ASSIGNMENT |
Your answer must restate the listing below word for word and contain no images.

SUPPLIED MATERIAL |
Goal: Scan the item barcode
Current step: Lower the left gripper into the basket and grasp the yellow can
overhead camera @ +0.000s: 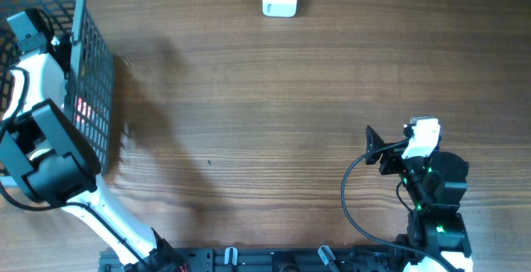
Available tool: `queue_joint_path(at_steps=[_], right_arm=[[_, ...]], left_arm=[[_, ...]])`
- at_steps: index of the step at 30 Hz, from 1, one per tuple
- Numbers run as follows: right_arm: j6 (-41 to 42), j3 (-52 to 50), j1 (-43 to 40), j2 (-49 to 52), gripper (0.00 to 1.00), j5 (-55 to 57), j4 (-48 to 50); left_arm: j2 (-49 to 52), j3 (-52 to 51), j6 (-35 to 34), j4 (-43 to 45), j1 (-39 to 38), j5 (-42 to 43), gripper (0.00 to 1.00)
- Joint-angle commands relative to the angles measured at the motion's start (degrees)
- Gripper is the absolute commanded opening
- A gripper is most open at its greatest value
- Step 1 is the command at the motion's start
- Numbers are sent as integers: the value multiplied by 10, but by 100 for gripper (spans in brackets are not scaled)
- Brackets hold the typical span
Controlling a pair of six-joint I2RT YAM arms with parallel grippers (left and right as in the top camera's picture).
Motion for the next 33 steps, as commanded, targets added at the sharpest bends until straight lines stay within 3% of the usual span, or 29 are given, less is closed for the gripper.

EXERCISE SOLUTION |
Goal: Scan the item barcode
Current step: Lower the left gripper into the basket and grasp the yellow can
overhead camera @ +0.000s: 
Available tool: `queue_joint_path(at_steps=[_], right_arm=[[_, ...]], left_arm=[[_, ...]])`
- at_steps: index of the step at 30 Hz, from 1, one per tuple
- Numbers run as follows: right_arm: j6 (-41 to 42), j3 (-52 to 50), j1 (-43 to 40), j2 (-49 to 52), gripper (0.00 to 1.00), j5 (-55 to 57), j4 (-48 to 50); left_arm: j2 (-49 to 52), j3 (-52 to 51), j6 (-35 to 34), j4 (-43 to 45), j1 (-39 to 38), j5 (-42 to 43), gripper (0.00 to 1.00)
- Joint-angle commands relative to the angles measured at the motion's start (degrees)
- Gripper is the absolute commanded opening
- A gripper is most open at its greatest value
- Step 1 is the command at the motion's start
- Numbers are sent as integers: the value multiplied by 10, but by 100 for gripper (spans in brackets are not scaled)
- Brackets hold the typical span
Controlling a pair of six-joint I2RT YAM arms with parallel grippers (left and right as in the top camera's picture).
Motion for the next 33 steps, as commanded, targets added at the sharpest bends until straight lines stay within 3% of the usual span, or 29 are given, less is closed for the gripper.

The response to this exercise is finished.